Que me he hecho runner, tú…

Pues sí, quién se lo iba a imaginar… Si hace unos meses me dices que yo también me iba a apuntar a la moda esta de ponerse a correr por la calle para ponerse en forma, me hubiera reído a base de bien. En tu cara. Pero, mira por dónde…

En realidad, todo ha sido culpa de David y Sonia —unos amiguetes deportistas—, que me dieron envidia al verles en facebook, una y otra vez, participando en todo tipo de locuras: maratones, triatlones, triales. Sí, has leído bien: me dieron envidia. A mí, un tío con un largo historial de sedentarismo y sobrepeso.

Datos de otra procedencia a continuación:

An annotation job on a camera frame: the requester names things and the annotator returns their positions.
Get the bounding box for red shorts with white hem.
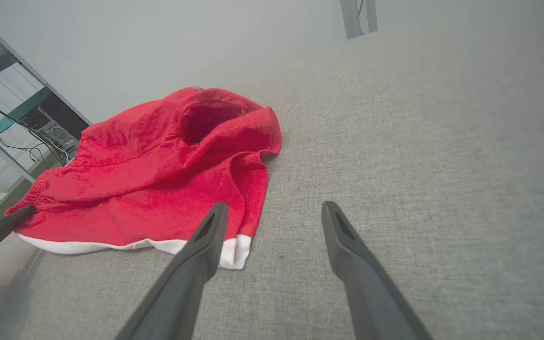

No sé qué me ha pasado en el último año, pero me he transformado. Desde que en noviembre me tuve que volver a casa de mis padres tenía muy claro que una de mis prioridades tenía que ser el deporte y ponerme en forma. Me apunté al gimnasio, y no sólo he ido sino que sigo yendo. Vale, no voy tan a menudo como debería —y me gustaría—, pero voy. Yo iba al gimnasio en modo antisocial, como siempre, con mis auriculares hasta arriba de buen heavy metal y mejor hard rock, a darle caña a las máquinas de poleas y, de vez en cuando, a hacer algo de cardio. Luego, Eli —una amiga que ha transformado su cuerpo en unos años y que también me da mucha envidia— me convenció para que empezara a ir a una clase colectiva de entrenamiento funcional. Aquello me vino genial y los ejercicios que aprendí a hacer allí me acompañan ahora cuando voy yo solo.

Y en los últimos meses la metamorfosis ha seguido su curso: primero, la envidia que comenté de ver a David y Sonia participando en sus competiciones me llevó a proponerme como objetivo a medio-largo plazo el hacerlo yo también. Aunque en algo mucho menos ambicioso, alguna carrera de cinco kilómetros, diez, como mucho. Después, me marqué como objetivo el convertir el deporte en mi prioridad a partir de septiembre y lo estoy cumpliendo. Aunque no estoy consiguiendo ir más al gimnasio, sí que he conseguido hacer más ejercicio en general. Se ha juntado que a Javi —un viejo amigo del instituto— le ha dado por querer salir todos los sábados con la bici —esta semana completaremos el cuarto consecutivo— y que a mí me ha dado por empezar a salir a correr por las mañanas.

Antes del verano, si veía a alguien corriendo por la calle a las 6 o las 7 de la mañana me reía pensando Mira el pringao éste, pudiendo estar en la camita durmiendo tan a gustito. Ahora, el pringao soy yo. Aunque, qué coño, de pringao nada… La razón de que me haya hecho runner ha sido el curro. A mediados de agosto cambié de empresa y en el nuevo proyecto están siendo muy exigentes, muy poco organizados y muy Empresa De Consultoría Española. De las de ¿Por qué echar sólo ocho horas cuando puedes hacer diez?. Y, como estoy viendo que he entrado de lleno en ese mundo en el que sabes a qué hora entras a trabajar pero no a qué hora sales, pues he decidido tomarme la revancha entrando más tarde algunos días. Y, siguiendo mi máxima prioridad, ese tiempo extra lo quería dedicar a hacer ejercicio, no a dormir. Y, como a las 6 de la mañana no me quieren abrir el gimnasio, pensé que la única alternativa era salir a correr. Tampoco quiero eternizarme: salir a correr media hora y listo. Y eso estoy haciendo desde hace una semana.

Me he hecho runner, tú… quién me lo iba a decir.